Objective: We conducted a mobile health intervention trial to examine whether sending objective push-type sleep feedback changes the self-reported mood, physical symptoms, and sleep behavior of Japanese office workers.
Methods: In total, 31 office workers (mean age 42.3, SD 7.9 years; male-to-female ratio 21:10) participated in a 2-arm intervention trial from November 30 to December 19, 2020. The participants were instructed to indicate their momentary mood and physical symptoms (depressive mood, anxiety, stress, sleepiness, fatigue, and neck and shoulder stiffness) 5 times a day using a smartphone app. In addition, daily work performance was rated once a day after work. They were randomly assigned to either a feedback or control group, wherein they did or did not receive messages about their sleep status on the app every morning, respectively. All participants wore activity monitors on their nondominant wrists, through which objective sleep data were registered on the web on a server. On the basis of the estimated sleep data on the server, personalized sleep feedback messages were generated and sent to the participants in the feedback group using the app. These processes were fully automated.

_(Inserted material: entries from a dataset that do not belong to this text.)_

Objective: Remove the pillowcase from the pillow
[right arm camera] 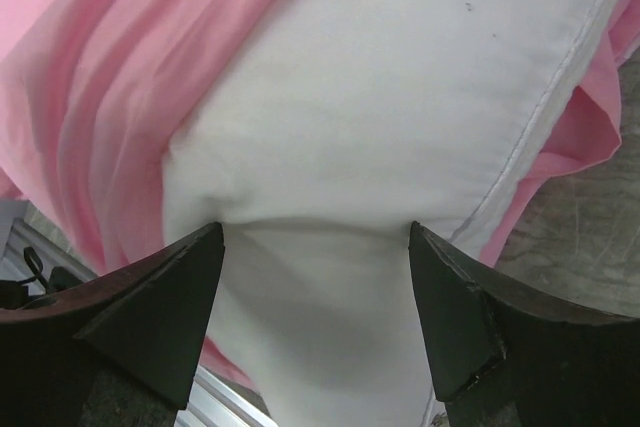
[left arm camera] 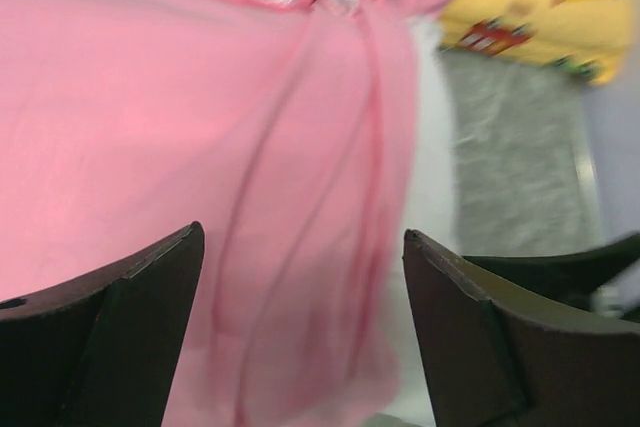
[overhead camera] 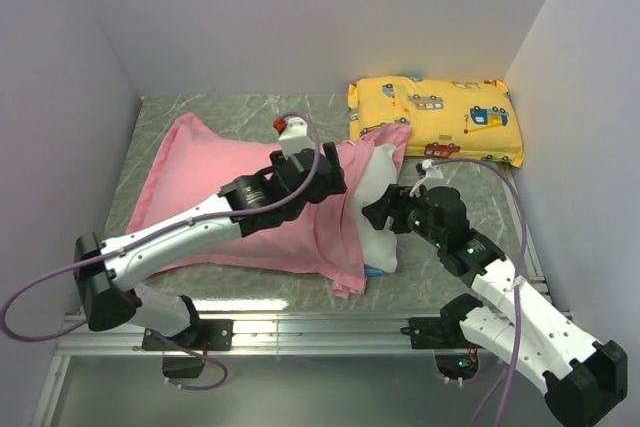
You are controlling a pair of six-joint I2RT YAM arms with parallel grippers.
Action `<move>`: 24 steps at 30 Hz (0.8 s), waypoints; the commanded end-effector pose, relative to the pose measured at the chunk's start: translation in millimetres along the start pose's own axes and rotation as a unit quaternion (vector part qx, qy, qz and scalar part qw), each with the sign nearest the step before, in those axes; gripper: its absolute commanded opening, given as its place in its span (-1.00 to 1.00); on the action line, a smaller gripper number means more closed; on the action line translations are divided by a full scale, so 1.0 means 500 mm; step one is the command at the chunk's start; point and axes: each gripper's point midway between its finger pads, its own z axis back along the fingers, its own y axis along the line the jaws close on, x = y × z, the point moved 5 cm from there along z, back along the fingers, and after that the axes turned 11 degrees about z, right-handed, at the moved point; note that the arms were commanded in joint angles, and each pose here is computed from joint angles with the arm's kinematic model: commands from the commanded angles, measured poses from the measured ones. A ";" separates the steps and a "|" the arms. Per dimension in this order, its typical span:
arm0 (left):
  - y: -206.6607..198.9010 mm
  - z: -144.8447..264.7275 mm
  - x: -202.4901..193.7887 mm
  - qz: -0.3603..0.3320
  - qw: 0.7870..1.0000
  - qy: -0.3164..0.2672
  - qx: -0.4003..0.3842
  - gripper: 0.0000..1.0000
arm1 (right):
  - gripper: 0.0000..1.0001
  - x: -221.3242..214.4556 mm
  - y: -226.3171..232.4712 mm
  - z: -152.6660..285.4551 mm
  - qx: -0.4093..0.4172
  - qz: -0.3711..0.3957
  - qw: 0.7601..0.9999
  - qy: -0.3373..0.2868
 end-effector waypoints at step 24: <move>0.227 -0.065 0.111 -0.115 0.960 -0.060 0.246 -0.99 | -1.00 0.049 -0.053 0.024 -0.156 0.024 0.987 -0.020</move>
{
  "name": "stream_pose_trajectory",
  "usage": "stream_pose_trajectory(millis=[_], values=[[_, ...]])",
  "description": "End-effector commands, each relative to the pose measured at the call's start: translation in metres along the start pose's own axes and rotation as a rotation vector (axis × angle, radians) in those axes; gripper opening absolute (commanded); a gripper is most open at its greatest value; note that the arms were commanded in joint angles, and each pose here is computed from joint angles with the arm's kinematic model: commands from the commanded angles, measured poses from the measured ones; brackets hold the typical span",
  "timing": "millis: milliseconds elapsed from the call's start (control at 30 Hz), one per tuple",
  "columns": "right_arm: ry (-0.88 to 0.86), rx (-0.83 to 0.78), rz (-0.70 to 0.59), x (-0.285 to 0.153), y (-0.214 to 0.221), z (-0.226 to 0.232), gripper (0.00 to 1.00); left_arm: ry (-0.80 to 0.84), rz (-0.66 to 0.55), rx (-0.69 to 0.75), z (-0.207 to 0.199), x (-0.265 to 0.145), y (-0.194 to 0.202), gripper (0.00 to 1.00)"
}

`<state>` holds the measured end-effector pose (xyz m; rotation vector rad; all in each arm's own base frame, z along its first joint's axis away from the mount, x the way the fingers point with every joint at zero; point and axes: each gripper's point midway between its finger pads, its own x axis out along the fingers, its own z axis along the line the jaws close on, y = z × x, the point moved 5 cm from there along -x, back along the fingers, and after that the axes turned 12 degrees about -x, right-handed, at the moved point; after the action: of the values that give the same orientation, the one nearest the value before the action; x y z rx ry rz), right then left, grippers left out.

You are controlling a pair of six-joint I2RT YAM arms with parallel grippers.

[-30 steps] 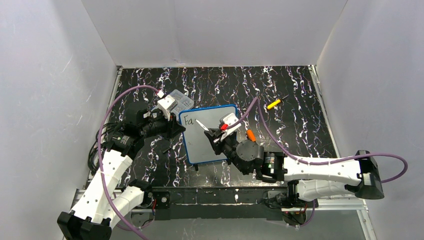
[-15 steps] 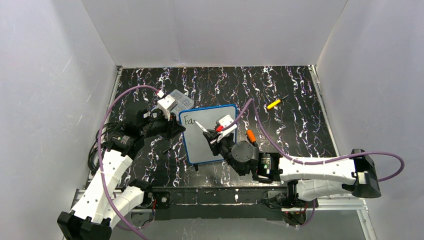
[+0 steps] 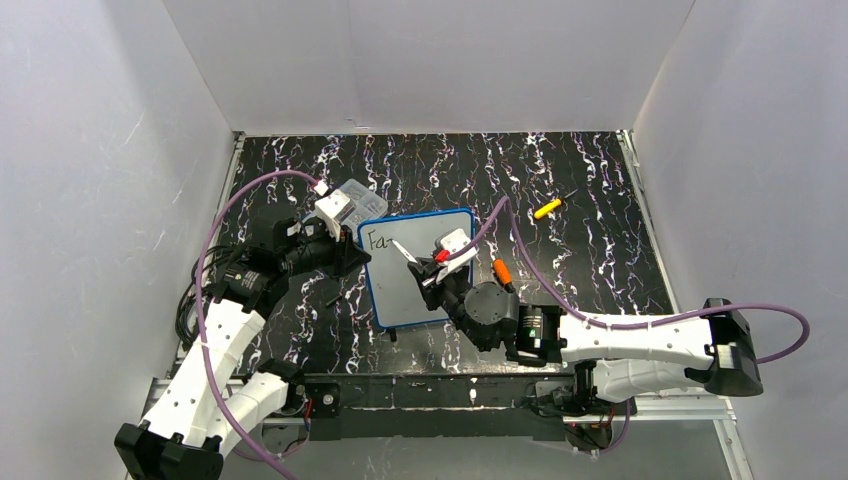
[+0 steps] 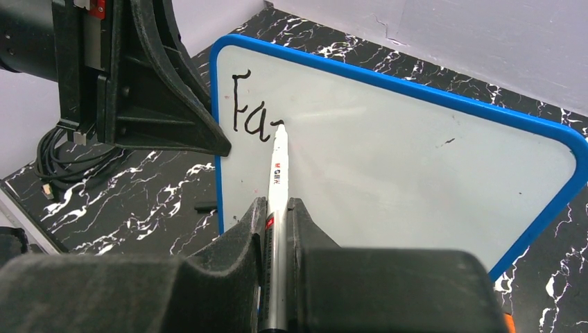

Results: Using hierarchical statistical models, we examined the differences in the statistical properties of sleep variables (sleep duration and midpoint of sleep) and daily work performance over the trial period. Group differences in the diurnal slopes for mood and physical symptoms were examined using a linear mixed effect model. We found a significant group difference among within-individual residuals at the midpoint of sleep (expected a posteriori for the difference: −15, 95% credible interval −26 to −4 min), suggesting more stable sleep timing in the feedback group. However, there were no significant group differences in daily work performance. We also found significant group differences in the diurnal slopes for sleepiness (P<.001), fatigue (P=.002), and neck and shoulder stiffness (P<.001), which was largely due to better scores in the feedback group at wake-up time relative to those in the control group.
Conclusions: This is the first mobile health study to demonstrate that objective push-type sleep feedback improves sleep timing of and physical symptoms in healthy office workers. Future research should incorporate specific behavioral instructions intended to improve sleep habits and examine the effectiveness of these instructions.